Because of that we are looking up the growths in the next table. We can generalize that the rate of growth is usually the same or higher. Therefore the rate of growth is set as normal distribution with the expected value same as the last growth traced, with standard error based on the data we have and probability limited to the top 50% of cases. As that means we cannot generate the value with the RAND() function, we’re replacing it with a more complex RANDOM() function. The last column in this table adds the estimated growth to the generations.

Population and applicants in history tables shows historical population for each type of study, number of applicants is added again for clarity. This serves as a base for calculation of shares between population and applicants throughout the years.

The next table calculates these shares with simple division, the data for 2021 is then predicted with normal distribution. The shares between applicants and tests looks at the shares of them, while 2021 prediction uses the same logic, the expected value for the normal distribution is much higher. As such the values can exceed realms of possibility, which has been counteracted by capping the shares to 99.5% The final table shows the forecasted values that are used in the second part of the model. Population is calculated by simple addition, the rest is the product of the estimated share and population and applicants respectively.

Cermat data analysis

Raw data from Cermat includes all answers and points achieved for every question, it is also separated on sheets by each test term (1st Official term, 1st Substitute term, 2nd Official term, 2nd Substitute term – described as A,B,C,D respectively) The point gains have been summed and exported to the excel file. The data has then been transformed to consist of number of students that achieved each point count. For less bias Official terms have been combined with their Substitute terms, as the Substitute terms always have only a fraction of the students that took the Official ones. To find the distributions for points for each study type and subject, the data from all of the test through the years has been combined and plotted (Figure 1). From the data we estimate Normal distribution for Czech language and Log – Normal distribution for the Mathematics. Statistical analysis in a different software could estimate a more accurate distribution for the Mathematics.

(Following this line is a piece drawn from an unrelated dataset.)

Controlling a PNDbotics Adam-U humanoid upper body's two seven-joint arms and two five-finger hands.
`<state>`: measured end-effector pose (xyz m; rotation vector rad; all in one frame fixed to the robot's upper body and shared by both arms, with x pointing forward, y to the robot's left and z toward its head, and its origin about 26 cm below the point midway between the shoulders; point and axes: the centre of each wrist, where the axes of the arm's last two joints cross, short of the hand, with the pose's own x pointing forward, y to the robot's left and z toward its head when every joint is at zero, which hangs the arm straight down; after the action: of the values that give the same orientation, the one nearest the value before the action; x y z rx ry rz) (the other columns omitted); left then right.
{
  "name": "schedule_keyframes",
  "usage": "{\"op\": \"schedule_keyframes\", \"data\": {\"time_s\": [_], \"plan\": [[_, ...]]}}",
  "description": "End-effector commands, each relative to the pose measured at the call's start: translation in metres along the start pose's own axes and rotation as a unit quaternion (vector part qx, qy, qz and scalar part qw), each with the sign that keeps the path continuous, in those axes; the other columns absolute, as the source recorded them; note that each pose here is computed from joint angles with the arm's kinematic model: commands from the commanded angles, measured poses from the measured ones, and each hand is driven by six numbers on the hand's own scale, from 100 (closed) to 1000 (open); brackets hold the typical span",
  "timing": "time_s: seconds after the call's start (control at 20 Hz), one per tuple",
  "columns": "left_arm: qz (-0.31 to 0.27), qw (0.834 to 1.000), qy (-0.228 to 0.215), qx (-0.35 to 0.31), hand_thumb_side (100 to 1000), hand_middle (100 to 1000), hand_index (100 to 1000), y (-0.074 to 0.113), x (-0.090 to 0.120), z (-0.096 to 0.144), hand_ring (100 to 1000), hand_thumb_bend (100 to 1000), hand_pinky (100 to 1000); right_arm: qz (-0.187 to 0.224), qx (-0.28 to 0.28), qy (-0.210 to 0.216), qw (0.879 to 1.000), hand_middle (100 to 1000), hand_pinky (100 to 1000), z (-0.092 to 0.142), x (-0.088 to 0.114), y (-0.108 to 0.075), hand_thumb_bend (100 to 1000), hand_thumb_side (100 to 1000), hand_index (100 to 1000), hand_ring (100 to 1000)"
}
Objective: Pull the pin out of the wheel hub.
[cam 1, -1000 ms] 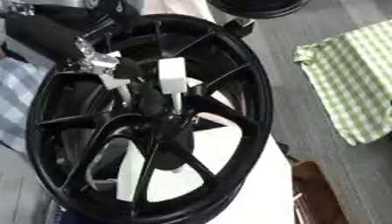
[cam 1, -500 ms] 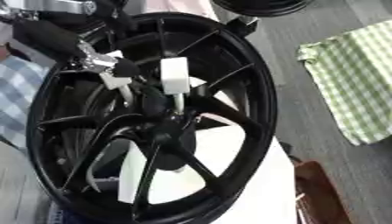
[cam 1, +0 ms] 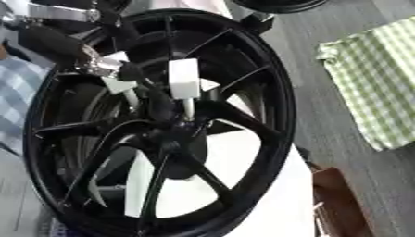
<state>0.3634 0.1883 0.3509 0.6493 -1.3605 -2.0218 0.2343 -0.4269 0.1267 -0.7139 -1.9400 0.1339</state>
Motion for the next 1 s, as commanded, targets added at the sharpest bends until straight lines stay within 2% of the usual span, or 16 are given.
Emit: {"op": "schedule_keyframes", "data": {"time_s": [0.05,0.7,0.9,1.0], "plan": [[-0.013,1.000,0.013,0.003,925,792,938,0.007,-0.007,0.011,899,555,959,0.009,0.001,-0.010,1.000,729,683,-0.004,0.005,-0.004,675,257,857,775],[-0.016,0.999,0.036,-0.005,839,768,909,0.001,-0.020,0.011,875,538,934,0.007,0.000,-0.009,1.000,729,683,-0.004,0.004,-0.003,674,257,856,775],[-0.011,0.999,0.045,-0.005,825,730,895,-0.001,-0.026,0.009,840,509,902,0.007,0.000,-0.008,1.000,729,684,-0.004,0.004,-0.002,674,258,856,776],[-0.008,0.999,0.045,-0.005,824,671,878,-0.001,-0.027,0.008,804,479,876,0.006,0.000,-0.008,1.000,729,684,-0.004,0.004,-0.002,674,258,856,776]]}}
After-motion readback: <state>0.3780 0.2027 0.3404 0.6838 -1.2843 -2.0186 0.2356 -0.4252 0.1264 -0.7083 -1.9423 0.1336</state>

To avoid the effect of numbers of applicant’s in the distribution the data has been changed to shares. The shares from the combined and plotted data has been used as the expected value, standard deviation of the preceding data is used as a standard deviation for the normal distribution. We are basically treating each possible point gain value as a different normal distribution, this allows us to avoid problems with unfitting assumed distributions. The sum of the new shares is obviously not 1 – which does not make sense for a probability distribution. The values are therefore corrected and adjusted, values less than 0 are turned to 0 and then they are divided by the adjustment factor, which is calculated as the sum of the unadjusted values.

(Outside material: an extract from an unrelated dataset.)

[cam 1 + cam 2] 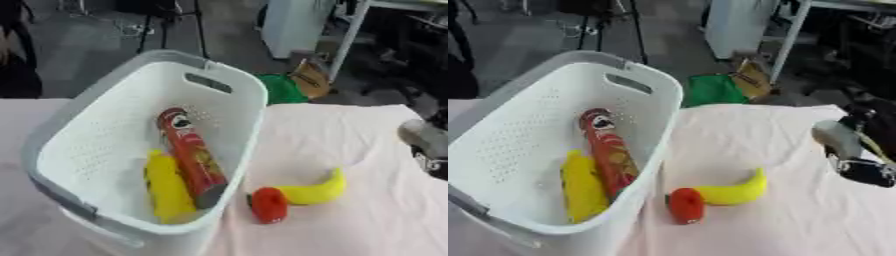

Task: Pick up objects on the table and place them in the box.

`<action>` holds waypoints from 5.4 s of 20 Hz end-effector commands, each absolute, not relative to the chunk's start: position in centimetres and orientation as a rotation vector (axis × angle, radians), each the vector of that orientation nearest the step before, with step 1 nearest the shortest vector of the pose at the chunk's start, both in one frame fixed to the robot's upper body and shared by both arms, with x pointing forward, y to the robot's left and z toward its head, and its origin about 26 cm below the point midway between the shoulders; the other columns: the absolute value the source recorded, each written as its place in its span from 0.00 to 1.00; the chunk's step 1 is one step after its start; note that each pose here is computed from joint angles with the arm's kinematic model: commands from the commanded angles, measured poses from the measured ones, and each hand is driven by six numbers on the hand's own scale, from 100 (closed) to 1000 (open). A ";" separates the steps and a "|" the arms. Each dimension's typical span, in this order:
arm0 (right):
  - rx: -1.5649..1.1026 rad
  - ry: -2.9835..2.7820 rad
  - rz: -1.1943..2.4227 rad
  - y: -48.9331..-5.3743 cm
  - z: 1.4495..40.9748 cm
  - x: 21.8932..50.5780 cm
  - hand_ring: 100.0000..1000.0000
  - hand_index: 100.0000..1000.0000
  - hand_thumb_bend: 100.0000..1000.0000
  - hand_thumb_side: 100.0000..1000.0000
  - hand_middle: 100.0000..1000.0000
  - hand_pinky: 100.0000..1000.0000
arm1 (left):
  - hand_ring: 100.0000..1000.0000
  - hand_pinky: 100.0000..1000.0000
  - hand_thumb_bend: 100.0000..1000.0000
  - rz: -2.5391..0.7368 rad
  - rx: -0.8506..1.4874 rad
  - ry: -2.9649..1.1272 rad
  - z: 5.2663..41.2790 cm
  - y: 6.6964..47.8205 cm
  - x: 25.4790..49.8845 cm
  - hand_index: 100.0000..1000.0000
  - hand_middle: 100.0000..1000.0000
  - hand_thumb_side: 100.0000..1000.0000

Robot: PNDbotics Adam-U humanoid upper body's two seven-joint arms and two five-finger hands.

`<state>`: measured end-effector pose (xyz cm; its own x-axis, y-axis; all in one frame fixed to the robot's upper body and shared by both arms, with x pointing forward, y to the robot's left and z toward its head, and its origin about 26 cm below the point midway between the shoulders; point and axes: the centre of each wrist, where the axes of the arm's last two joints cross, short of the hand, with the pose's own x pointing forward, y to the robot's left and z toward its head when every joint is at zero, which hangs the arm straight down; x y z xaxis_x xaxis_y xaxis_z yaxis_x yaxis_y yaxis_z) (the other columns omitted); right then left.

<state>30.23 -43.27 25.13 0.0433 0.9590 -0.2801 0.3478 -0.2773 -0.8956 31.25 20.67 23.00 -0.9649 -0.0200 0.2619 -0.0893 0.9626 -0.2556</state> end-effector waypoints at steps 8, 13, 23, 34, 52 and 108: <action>-1.780 -1.507 1.242 -40.5 31.4 30.0 0.91 0.60 0.00 0.40 0.51 0.96 | 0.41 0.55 0.00 0.354 0.056 -2.883 23.5 20.4 31.0 0.63 0.56 0.96; -1.795 -1.606 1.234 -39.0 33.4 29.9 0.91 0.60 0.00 0.40 0.50 0.96 | 0.41 0.55 0.00 0.338 0.028 -2.891 23.8 20.0 31.0 0.63 0.56 0.96; -1.758 -1.797 1.233 -36.1 36.1 29.9 0.91 0.59 0.00 0.41 0.48 0.96 | 0.41 0.55 0.00 0.311 -0.024 -2.914 24.5 19.3 31.0 0.63 0.56 0.96; -1.702 -1.930 1.192 -34.8 37.6 30.7 0.91 0.57 0.00 0.43 0.46 0.95 | 0.41 0.55 0.00 0.294 -0.076 -2.940 25.2 18.6 31.0 0.63 0.56 0.96; -1.515 -1.955 1.299 -35.5 35.9 33.8 0.96 0.65 0.00 0.74 0.55 0.97 | 0.41 0.55 0.00 0.303 -0.089 -2.973 26.0 18.6 31.1 0.63 0.56 0.96; -1.117 -2.114 1.466 -36.4 37.8 30.2 1.00 1.00 0.00 0.95 0.90 1.00 | 0.41 0.55 0.00 0.343 -0.010 -2.962 25.1 19.7 31.1 0.63 0.56 0.96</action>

Finally the number of students for each point gain value is calculated from the number of previously forecasted tests and the shares that we have generated in this point. These number are also plotted and compared with their matching source distributions for a sanity check (Figure 1). As the numbers have to be rounded, we end up with a new forecast for the number of tests taken. Since the difference in that is insignificant this is the number that will be used in the output. To prevent the issues with the size of the files, the output has been created in the separate file. The example output used for the results has 10000 iterations, however the model is made in a way that custom reports should be easy to generate.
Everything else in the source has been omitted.